▶ _DATA_:
-=-=-=-=-

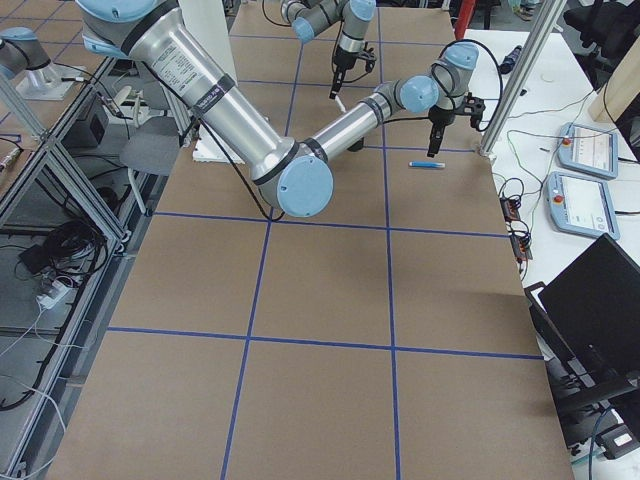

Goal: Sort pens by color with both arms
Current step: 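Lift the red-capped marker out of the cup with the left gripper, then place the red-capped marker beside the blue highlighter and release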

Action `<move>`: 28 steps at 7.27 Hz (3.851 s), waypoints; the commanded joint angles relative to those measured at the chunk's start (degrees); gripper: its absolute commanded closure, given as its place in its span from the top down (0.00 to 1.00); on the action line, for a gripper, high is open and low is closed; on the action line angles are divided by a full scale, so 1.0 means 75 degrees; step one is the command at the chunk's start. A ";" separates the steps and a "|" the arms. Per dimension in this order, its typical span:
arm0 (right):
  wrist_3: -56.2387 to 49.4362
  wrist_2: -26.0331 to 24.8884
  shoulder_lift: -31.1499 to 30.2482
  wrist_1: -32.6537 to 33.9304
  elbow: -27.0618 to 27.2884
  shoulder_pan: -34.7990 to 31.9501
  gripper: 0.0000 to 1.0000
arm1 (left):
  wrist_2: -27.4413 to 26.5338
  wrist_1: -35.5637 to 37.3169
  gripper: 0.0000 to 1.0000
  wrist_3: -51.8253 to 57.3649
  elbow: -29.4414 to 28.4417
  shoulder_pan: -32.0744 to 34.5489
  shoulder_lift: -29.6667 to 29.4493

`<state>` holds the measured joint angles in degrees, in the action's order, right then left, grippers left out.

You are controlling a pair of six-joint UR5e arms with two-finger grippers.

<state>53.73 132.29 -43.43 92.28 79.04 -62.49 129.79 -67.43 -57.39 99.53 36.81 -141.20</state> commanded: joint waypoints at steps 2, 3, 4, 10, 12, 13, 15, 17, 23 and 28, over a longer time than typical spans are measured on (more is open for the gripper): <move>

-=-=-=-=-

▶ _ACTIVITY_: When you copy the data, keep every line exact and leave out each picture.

▶ _ANSWER FOR THIS EXERCISE_:
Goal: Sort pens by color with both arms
Current step: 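Lift the red-capped marker out of the cup with the left gripper, then place the red-capped marker beside the blue highlighter and release
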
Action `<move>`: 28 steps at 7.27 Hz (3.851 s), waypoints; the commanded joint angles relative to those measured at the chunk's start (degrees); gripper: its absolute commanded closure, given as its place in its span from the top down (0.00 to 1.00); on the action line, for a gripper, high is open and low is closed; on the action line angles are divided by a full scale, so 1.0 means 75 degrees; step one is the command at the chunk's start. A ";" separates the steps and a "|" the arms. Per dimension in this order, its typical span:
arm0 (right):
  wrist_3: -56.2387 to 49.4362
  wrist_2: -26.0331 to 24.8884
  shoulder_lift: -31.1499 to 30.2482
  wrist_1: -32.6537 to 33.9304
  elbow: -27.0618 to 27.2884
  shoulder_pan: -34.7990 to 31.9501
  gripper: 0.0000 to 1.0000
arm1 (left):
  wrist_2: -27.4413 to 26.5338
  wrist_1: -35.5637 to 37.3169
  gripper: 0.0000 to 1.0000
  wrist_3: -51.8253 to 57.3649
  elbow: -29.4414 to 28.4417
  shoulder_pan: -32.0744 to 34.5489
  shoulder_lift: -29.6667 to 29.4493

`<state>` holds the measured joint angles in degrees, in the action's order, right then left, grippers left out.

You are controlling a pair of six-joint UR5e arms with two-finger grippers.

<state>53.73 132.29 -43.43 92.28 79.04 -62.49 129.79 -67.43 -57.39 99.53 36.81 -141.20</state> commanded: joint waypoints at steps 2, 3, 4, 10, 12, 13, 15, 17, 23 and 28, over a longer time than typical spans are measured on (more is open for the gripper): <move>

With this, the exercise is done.